Les stocks initiaux s’élevaient à 406 000 tonnes, et les stocks finaux devraient tomber à 365 000 tonnes en raison de la reprise des importations en provenance de partenaires commerciaux traditionnels, tels que la Turquie et la Tunisie, et de producteurs de l’hémisphère sud, notamment l’Argentine et le Chili.

« Si le niveau des stocks initiaux peut sembler rassurant, cela s’explique principalement par une baisse de la demande, tant au sein de l’UE qu’à l’échelle mondiale », a écrit la Commission.

Les prix de l’huile d’olive ayant considérablement augmenté au cours des deux dernières années, Bruxelles a indiqué que de nombreux consommateurs se sont tournés vers des huiles alimentaires moins chères ou ont réduit leur consommation d’huile d’olive.
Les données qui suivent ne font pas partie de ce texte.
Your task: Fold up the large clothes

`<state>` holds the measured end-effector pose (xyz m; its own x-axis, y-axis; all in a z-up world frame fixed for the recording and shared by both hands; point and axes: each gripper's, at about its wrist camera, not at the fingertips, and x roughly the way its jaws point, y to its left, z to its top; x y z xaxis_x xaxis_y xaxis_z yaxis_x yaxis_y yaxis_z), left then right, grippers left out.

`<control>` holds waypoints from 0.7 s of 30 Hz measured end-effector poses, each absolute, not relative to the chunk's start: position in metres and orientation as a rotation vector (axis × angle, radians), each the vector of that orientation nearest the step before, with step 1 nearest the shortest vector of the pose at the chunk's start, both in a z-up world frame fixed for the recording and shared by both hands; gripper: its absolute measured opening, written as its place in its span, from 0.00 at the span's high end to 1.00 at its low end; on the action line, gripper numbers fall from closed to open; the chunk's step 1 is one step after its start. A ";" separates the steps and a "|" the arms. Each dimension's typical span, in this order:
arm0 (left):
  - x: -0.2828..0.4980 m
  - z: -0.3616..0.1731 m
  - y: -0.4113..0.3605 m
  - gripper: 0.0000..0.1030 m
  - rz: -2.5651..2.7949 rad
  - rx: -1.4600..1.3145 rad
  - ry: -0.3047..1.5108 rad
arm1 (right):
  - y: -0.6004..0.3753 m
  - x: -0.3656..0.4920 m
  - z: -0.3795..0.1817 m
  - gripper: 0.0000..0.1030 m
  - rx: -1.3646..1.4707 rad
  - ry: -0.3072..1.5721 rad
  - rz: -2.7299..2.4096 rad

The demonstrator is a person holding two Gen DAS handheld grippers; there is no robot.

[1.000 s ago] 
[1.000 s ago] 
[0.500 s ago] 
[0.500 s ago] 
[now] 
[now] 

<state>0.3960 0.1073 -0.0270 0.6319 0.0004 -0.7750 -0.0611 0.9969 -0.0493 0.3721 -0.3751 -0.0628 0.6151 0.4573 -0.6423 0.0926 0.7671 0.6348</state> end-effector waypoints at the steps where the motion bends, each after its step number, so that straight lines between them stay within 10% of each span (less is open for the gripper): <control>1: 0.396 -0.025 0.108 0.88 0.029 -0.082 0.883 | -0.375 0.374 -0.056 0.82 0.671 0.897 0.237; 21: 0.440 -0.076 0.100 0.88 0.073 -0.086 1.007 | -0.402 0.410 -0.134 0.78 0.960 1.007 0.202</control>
La consommation dans l’UE devrait baisser à 1 189 000 tonnes, soit 18,6 % de moins que la moyenne des cinq années précédentes.

L'Espagne, l'Italie, le Portugal et la Grèce, où l'huile d'olive est un produit de base, devraient connaître des baisses de consommation bien plus marquées. La Commission estime que la consommation passera sous la barre des 900 000 tonnes, ce qui représente une baisse significative de 19,9 % par rapport à la moyenne des cinq dernières années.

La consommation d’huile d’olive par habitant dans l’Union européenne devrait également diminuer en 2023/24, tombant à 2,6 kg, soit une baisse de 19,2 % par rapport à la moyenne sur cinq ans.

Si les prix de l’huile d’olive à l’origine ont baissé par rapport aux sommets historiques atteints à la mi-janvier, ils restent bien supérieurs à la moyenne des cinq dernières années.

Le rapport cite l’exemple des prix de l’huile d’olive extra vierge à Jaén, le marché de référence en Espagne. Fin mars, les prix de l’huile d’olive extra vierge étaient 2,5 à 2,7 fois supérieurs à la moyenne des cinq dernières années.

Selon la Commission, la baisse de l’offre pour la campagne en cours signifie que les prix resteront supérieurs à la moyenne sur cinq ans à court et moyen terme.

« En 2023/24, une nouvelle baisse [de la demande d’huile d’olive] est probable, car la répercussion des prix à la production sur les consommateurs (en particulier si des perspectives de récolte plus favorables se confirment) prendra du temps », a écrit la Commission.

Ce scénario pourrait réduire encore la demande d’huile d’olive dans l’Union européenne de 3 %.

La Commission a souligné que la demande mondiale est également faible, citant la baisse de 14 % des exportations vers la Chine et le Japon au cours des quatre premiers mois de la campagne agricole.

Les prix ont également un impact sur les exportations et la demande étrangère, avec une baisse attendue de 10 % des volumes exportés.

« D’autre part, l’UE restera un marché attractif pour les importations, à la fois en raison d’une disponibilité intérieure plus faible et de prix plus élevés », indique le rapport. Les importations devraient atteindre 200 000 tonnes à la fin de la campagne agricole en cours.